NYC lipgloss in Sungold Pink.


----------



## Leza1121 (Oct 18, 2007)

Hi,

Milani or Prestige may have something.


----------



## dentaldee (Oct 18, 2007)

Originally Posted by *PhantomGoddess* /img/forum/go_quote.gif NYC lipgloss in Sungold Pink. I'll second this recommendation!


----------



## KristieTX (Oct 18, 2007)

Milani Glitzy Gloss in Glitz 'n Glam is very similar. It's my favorite Milani lipgloss.


----------



## wickedweb (Oct 18, 2007)

I use a clear lip gloss (a smashbox one a friend gave me right now) and just chizzle a bit of the blush off with a stiff brow brush. Then I mix the gloss and the blush on the back of my hand till I get the right color and consistency and apply. It's very close to the actual gloss itself, not exactly the same but close. I also use this trick with some of my funkier colored shadows to make a my own custom color lip gloss.


----------



## PhantomGoddess (Oct 18, 2007)

Originally Posted by *wickedweb* /img/forum/go_quote.gif I use a clear lip gloss (a smashbox one a friend gave me right now) and just chizzle a bit of the blush off with a stiff brow brush. Then I mix the gloss and the blush on the back of my hand till I get the right color and consistency and apply. It's very close to the actual gloss itself, not exactly the same but close. I also use this trick with some of my funkier colored shadows to make a my own custom color lip gloss. The only problem that I see with this method is that many eyeshadows and blushes are not recommended to use on the lips. 
However, that doesn't stop a lot of people, but still it's a good thing to have on your mind when trying something like this.


----------



## usersassychick0 (Oct 18, 2007)

Well i am not too sure about a dupe, but if you think you would repurchase the orgasm blush, you may want to check out the new Nars Multiple Orgasm, its new and its a cream formula -but it can be used on both cheeks and lips! So that would be a 2 in 1


----------



## kristinawolf (Oct 19, 2007)

Yeah- I am seriously considering the new orgasm multiple stick. I've had my orgasm blush for probably 3 years now, and I haven't even gotten to the pan yet! Talk about good pigment.
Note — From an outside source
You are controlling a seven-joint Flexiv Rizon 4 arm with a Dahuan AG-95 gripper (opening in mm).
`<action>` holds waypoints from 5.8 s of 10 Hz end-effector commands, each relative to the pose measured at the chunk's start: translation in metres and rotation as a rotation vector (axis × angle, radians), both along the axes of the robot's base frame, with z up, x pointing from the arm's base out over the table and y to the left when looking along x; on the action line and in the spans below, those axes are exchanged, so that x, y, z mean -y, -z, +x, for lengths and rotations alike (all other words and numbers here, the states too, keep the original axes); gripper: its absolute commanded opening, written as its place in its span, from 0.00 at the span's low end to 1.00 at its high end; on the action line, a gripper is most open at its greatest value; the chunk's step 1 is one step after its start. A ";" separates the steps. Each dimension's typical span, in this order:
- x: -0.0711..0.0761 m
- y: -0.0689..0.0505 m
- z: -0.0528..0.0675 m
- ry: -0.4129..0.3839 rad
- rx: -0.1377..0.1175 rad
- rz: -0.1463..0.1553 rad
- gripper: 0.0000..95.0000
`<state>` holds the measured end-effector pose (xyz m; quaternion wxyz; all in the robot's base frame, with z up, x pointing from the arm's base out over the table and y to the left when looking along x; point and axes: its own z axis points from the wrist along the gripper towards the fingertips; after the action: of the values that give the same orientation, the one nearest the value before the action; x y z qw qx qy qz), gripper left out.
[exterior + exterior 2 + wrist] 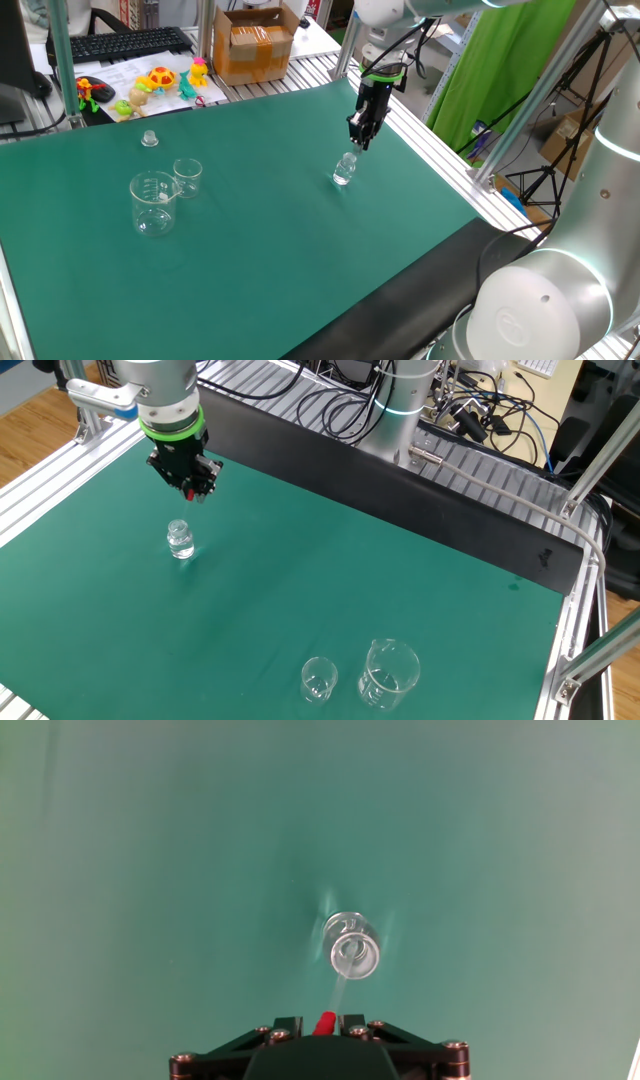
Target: Transfer liquid using a dropper
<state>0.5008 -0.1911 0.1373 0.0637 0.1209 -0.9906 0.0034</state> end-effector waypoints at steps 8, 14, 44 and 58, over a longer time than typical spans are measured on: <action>0.001 0.000 0.001 0.000 0.000 0.000 0.00; 0.005 -0.004 0.004 0.000 -0.001 0.000 0.00; 0.025 -0.036 -0.002 0.001 -0.028 -0.017 0.20; 0.011 -0.029 0.003 0.000 -0.005 -0.017 0.00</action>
<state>0.5059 -0.2019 0.1656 0.0655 0.1204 -0.9905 0.0111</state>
Anyway, in an attempt to answer my own question, I went to CVS last night. I saw a bunch of threads saying that Milani had good dupes (a brand that I have ignored up until now), so I picked up their "Glossy Tubes" in 06 Shimmering Glow. The color in the tube is practically an EXACT match, but the pigment on the lips leaves a little something to be desired. Still, it is a good $4 instant gratification


----------



## *~Deena~* (Oct 19, 2007)

Here's what I found on The Indian Make-up Diva :

"Nars Orgasm lipgloss = NYC Sungold l/g, Mary Kate and Ashley Truly lipgloss- the best knockoff is to just take Milani Luminous blush and brush on dry lips, cover with clear gloss. Works like a charm and is the closest match."


----------



## Aquilah (Oct 19, 2007)

I was told the l/g that came in Stila's Perfectly Kitten set was a prefect dupe, but that's the only way to get the l/g, and it was LE





As for low-end dupes, I have no idea


----------



## stashblaster (Oct 20, 2007)

One of the reviews on Makeup Alley said that the Sephora wand gloss #21 was a dupe for Nars Orgasm. The price is a little more affordable at $15.00.


----------



## realmccoy (Oct 20, 2007)

Originally Posted by **~Deena~** /img/forum/go_quote.gif Here's what I found on The Indian Make-up Diva :
"Nars Orgasm lipgloss = NYC Sungold l/g, Mary Kate and Ashley Truly lipgloss- the best knockoff is to just take Milani Luminous blush and brush on dry lips, cover with clear gloss. Works like a charm and is the closest match."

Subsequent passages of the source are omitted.